> **Instructions for the task**
Read through the data, and wherever a line holds the word "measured", write that line out.

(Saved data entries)
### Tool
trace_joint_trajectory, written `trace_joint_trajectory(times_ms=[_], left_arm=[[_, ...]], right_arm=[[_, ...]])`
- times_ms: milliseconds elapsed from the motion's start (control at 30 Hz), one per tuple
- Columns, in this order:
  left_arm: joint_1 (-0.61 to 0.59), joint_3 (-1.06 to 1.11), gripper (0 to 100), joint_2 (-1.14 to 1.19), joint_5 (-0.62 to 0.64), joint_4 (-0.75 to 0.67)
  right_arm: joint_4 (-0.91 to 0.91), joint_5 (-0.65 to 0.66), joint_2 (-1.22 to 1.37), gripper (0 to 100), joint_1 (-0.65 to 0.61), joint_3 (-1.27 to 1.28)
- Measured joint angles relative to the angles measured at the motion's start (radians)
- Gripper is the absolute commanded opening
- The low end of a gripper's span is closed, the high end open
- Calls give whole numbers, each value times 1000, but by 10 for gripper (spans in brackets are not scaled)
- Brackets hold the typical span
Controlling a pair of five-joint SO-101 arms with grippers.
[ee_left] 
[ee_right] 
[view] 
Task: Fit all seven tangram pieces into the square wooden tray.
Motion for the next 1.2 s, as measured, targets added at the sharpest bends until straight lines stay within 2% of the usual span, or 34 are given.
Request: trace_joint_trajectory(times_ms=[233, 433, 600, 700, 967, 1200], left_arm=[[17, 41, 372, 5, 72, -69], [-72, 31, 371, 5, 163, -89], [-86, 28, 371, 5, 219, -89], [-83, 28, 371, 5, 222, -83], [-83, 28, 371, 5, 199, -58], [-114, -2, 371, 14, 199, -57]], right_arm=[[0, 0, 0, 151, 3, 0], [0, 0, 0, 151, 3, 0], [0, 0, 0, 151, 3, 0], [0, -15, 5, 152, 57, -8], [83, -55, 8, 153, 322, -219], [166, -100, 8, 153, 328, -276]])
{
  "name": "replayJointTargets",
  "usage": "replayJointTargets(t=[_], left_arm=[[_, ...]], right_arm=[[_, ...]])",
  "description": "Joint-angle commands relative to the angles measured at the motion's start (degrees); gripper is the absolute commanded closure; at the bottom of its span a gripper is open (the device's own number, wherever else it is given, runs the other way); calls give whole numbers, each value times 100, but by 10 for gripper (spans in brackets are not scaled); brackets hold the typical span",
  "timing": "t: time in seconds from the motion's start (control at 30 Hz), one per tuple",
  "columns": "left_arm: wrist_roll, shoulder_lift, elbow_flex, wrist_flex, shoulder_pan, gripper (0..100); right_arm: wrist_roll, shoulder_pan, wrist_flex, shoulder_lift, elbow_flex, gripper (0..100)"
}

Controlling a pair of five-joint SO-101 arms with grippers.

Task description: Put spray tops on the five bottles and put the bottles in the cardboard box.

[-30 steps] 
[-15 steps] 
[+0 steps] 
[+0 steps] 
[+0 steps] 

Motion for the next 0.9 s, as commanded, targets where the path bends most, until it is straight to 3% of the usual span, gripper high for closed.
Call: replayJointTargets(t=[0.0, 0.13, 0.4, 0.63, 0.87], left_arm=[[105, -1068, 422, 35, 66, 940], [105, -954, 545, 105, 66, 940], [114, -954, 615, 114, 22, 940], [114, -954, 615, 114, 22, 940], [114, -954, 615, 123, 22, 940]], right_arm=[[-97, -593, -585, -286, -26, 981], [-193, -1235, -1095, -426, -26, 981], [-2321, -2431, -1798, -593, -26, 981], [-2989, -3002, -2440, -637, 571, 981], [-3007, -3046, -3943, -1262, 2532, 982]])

> **Solution for this exercise**
- Measured joint angles relative to the angles measured at the motion's start (radians)
Motion for the next 1.2 s, as measured, targets added at the sharpest bends until straight lines stay within 2% of the usual span, or 34 are given.
  "description": "Joint-angle commands relative to the angles measured at the motion's start (degrees); gripper is the absolute commanded closure; at the bottom of its span a gripper is open (the device's own number, wherever else it is given, runs the other way); calls give whole numbers, each value times 100, but by 10 for gripper (spans in brackets are not scaled); brackets hold the typical span",

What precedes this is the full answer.